What you are asked to do:
Take the records below and retype them line by line, from the first line through the one containing "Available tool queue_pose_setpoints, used"; stop there.

***** Data in this exercise

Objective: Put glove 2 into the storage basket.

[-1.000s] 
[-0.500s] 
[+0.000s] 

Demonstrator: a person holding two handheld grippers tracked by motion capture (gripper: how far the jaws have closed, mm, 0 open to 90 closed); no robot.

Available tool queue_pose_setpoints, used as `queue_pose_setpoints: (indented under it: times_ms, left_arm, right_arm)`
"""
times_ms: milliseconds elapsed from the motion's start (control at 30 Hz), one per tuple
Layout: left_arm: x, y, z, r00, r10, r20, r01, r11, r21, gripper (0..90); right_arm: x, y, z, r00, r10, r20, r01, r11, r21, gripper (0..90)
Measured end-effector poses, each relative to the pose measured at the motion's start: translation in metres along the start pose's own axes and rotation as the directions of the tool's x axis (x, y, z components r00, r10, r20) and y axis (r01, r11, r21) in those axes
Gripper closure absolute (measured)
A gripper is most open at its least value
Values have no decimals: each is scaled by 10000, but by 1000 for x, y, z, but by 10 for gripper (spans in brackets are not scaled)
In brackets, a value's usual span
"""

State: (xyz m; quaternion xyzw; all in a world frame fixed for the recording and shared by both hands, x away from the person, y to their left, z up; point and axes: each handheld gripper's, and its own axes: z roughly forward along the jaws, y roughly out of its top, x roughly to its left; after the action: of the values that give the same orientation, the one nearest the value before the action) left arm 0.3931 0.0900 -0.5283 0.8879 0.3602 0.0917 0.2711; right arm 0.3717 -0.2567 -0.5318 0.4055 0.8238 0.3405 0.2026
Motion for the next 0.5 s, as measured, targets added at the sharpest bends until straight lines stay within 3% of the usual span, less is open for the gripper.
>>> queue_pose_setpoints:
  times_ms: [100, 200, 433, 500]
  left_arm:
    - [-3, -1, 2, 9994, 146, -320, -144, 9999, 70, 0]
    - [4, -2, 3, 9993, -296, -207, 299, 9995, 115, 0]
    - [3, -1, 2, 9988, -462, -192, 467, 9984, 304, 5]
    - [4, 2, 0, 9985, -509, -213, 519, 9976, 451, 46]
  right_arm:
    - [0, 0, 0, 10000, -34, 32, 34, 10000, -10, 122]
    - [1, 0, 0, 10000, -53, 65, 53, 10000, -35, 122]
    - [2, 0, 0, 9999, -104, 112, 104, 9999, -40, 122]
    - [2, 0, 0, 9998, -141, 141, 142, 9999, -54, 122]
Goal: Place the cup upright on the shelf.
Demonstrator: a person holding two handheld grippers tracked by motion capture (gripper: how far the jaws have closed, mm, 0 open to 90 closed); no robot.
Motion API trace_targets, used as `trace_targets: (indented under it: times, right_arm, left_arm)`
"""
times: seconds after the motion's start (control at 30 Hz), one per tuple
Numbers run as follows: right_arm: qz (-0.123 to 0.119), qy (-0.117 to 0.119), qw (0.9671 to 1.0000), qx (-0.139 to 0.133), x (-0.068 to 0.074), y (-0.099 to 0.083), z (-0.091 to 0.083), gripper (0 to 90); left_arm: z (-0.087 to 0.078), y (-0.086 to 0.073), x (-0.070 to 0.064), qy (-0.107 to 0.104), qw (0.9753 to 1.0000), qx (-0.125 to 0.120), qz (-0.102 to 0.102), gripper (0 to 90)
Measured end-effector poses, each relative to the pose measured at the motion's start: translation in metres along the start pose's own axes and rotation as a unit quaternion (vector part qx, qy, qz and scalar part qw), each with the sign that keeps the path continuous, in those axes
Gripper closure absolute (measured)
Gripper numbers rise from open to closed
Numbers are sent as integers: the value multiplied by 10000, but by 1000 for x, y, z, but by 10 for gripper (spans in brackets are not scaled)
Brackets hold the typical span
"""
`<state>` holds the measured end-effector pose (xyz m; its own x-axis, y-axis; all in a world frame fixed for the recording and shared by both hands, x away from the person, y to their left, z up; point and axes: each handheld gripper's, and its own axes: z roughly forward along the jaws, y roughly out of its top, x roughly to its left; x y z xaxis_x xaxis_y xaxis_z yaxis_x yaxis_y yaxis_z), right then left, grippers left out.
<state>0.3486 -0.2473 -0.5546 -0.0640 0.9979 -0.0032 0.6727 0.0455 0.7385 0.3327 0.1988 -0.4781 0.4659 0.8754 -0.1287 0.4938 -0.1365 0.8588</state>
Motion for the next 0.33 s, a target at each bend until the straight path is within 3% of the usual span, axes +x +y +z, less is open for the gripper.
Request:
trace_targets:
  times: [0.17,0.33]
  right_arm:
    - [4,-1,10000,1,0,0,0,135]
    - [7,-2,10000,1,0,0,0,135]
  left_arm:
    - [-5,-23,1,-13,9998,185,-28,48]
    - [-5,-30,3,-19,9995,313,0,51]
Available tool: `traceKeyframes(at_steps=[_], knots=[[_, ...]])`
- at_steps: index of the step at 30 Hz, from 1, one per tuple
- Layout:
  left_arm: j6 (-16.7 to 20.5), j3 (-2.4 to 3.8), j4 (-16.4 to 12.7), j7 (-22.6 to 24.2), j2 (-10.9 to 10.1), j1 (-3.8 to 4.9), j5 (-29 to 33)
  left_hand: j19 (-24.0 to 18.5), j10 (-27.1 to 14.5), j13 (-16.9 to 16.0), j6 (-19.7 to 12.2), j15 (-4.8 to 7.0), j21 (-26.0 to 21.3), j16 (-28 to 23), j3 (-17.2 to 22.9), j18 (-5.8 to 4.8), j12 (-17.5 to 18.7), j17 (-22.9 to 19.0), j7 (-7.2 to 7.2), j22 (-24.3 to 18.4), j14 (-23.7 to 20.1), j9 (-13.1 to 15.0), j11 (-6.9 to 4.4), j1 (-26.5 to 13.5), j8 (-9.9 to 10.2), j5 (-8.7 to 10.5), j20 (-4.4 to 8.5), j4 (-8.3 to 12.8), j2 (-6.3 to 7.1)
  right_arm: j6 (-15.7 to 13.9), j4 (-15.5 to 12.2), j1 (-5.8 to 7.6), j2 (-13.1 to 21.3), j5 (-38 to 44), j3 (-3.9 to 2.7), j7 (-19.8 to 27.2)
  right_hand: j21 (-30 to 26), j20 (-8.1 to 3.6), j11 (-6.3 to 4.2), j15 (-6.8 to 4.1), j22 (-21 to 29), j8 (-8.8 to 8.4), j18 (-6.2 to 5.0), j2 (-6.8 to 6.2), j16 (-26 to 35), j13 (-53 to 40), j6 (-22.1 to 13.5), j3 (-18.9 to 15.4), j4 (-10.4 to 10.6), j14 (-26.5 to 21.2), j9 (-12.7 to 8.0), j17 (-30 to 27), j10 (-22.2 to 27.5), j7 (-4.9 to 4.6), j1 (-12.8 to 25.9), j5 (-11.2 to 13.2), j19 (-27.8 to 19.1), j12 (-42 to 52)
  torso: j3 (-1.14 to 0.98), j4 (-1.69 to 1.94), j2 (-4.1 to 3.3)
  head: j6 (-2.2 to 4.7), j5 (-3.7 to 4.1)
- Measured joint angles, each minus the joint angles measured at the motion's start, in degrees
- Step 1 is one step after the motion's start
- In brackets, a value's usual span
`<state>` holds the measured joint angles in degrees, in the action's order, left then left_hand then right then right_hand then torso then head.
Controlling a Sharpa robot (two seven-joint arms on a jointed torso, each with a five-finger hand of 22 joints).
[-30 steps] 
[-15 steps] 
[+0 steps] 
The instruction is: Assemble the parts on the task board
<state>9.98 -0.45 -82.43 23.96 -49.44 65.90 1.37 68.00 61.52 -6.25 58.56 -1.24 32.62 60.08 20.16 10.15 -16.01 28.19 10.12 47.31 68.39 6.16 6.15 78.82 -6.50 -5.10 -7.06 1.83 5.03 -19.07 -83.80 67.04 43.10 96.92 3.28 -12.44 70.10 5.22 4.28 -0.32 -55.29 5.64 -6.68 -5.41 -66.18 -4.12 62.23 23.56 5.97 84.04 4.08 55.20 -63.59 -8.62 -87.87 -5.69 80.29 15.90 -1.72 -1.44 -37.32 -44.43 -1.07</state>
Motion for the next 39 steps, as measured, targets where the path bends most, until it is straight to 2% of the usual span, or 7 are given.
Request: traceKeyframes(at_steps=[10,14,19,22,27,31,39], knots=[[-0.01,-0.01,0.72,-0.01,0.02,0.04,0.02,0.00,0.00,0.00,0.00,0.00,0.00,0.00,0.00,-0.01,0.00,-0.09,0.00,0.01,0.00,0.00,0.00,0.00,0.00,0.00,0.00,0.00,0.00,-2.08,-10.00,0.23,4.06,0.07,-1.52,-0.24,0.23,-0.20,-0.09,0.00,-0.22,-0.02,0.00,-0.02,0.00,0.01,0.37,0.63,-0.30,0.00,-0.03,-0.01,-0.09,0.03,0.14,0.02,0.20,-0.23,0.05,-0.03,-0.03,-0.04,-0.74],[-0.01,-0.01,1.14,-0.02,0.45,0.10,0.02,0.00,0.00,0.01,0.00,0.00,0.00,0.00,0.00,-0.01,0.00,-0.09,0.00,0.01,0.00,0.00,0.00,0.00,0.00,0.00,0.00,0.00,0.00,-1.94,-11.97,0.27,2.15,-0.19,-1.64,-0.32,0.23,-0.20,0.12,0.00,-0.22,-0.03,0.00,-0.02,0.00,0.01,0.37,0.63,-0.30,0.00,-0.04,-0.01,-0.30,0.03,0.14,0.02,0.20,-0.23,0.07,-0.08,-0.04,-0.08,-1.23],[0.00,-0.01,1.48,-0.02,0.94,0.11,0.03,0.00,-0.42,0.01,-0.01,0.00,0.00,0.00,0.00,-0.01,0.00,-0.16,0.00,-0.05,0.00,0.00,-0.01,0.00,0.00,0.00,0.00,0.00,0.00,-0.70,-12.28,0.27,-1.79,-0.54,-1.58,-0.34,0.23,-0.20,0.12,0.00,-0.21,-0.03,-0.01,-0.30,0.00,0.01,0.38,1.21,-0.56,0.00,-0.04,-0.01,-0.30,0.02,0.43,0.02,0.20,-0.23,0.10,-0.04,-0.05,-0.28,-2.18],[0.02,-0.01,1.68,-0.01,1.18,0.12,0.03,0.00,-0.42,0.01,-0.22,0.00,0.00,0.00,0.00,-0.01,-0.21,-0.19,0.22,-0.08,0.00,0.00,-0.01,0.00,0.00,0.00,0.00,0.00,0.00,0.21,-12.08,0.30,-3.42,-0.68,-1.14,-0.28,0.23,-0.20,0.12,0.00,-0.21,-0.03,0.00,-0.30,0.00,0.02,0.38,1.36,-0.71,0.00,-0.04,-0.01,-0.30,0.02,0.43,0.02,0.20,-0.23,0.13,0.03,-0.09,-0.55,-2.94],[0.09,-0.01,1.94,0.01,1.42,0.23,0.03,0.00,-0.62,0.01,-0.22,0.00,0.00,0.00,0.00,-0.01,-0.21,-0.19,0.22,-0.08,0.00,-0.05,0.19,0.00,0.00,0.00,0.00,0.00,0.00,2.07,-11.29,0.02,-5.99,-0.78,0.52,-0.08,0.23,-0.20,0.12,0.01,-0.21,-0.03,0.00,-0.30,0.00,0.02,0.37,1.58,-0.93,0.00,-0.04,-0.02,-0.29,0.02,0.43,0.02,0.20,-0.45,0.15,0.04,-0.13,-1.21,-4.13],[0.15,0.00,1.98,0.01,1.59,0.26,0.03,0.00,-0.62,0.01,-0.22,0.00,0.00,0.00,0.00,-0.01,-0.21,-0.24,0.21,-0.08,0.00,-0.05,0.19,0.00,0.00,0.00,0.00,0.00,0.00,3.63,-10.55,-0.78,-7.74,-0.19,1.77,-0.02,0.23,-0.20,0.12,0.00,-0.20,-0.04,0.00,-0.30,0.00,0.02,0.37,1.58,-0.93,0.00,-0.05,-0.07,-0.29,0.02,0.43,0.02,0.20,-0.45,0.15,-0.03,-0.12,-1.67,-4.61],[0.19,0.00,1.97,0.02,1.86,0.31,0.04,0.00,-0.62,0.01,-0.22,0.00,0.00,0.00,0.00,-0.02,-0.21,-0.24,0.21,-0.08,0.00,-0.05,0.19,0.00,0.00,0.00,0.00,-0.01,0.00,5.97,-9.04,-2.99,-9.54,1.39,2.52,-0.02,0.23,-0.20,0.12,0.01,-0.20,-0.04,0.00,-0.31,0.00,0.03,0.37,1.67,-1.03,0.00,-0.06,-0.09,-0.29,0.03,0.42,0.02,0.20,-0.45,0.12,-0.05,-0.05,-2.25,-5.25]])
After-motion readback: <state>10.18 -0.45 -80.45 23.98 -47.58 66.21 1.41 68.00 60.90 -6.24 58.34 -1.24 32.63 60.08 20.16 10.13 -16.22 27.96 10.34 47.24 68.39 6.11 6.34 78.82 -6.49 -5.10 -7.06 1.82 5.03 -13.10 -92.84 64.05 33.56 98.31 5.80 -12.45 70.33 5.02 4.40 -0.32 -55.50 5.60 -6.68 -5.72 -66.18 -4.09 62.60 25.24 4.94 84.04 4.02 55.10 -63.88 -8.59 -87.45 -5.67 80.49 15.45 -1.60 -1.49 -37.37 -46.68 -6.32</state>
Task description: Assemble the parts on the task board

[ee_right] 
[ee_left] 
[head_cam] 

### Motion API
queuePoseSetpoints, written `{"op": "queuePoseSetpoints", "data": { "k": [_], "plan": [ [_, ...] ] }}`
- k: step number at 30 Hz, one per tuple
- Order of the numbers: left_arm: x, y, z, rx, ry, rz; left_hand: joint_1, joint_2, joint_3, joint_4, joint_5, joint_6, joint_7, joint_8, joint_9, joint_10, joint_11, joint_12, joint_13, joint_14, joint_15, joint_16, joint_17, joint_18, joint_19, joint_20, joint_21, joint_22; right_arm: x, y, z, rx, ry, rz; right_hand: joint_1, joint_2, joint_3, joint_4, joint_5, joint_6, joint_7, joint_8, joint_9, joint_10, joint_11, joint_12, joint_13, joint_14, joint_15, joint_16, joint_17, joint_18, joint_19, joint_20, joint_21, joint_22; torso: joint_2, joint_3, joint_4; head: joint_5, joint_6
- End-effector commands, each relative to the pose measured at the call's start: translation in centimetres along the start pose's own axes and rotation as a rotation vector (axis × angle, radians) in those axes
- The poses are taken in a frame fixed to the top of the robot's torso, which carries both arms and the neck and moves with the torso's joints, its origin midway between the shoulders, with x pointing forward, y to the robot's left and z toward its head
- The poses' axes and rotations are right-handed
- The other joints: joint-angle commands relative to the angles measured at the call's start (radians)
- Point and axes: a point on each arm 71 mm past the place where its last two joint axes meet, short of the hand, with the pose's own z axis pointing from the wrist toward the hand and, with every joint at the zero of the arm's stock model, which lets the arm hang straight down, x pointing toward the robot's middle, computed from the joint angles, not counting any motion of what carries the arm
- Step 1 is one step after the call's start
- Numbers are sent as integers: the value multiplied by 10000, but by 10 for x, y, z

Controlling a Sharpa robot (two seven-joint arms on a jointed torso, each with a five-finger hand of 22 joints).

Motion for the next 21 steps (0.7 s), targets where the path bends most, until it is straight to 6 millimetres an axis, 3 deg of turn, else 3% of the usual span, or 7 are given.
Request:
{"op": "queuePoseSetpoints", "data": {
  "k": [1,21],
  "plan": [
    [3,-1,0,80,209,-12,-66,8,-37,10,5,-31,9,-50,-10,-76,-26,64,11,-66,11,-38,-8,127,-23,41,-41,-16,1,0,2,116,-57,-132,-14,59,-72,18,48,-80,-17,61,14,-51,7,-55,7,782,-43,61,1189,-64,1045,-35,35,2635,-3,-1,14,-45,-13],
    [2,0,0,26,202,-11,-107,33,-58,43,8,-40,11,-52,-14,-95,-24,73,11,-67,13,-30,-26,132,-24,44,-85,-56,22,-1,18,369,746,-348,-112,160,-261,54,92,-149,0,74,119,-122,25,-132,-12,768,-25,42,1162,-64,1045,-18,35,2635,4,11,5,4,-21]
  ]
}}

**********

Response to the exercise:
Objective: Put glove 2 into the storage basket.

[-1.000s] 
[-0.500s] 
[+0.000s] 

Demonstrator: a person holding two handheld grippers tracked by motion capture (gripper: how far the jaws have closed, mm, 0 open to 90 closed); no robot.

Available tool queue_pose_setpoints, used as `queue_pose_setpoints: (indented under it: times_ms, left_arm, right_arm)`

With this, the answer is done.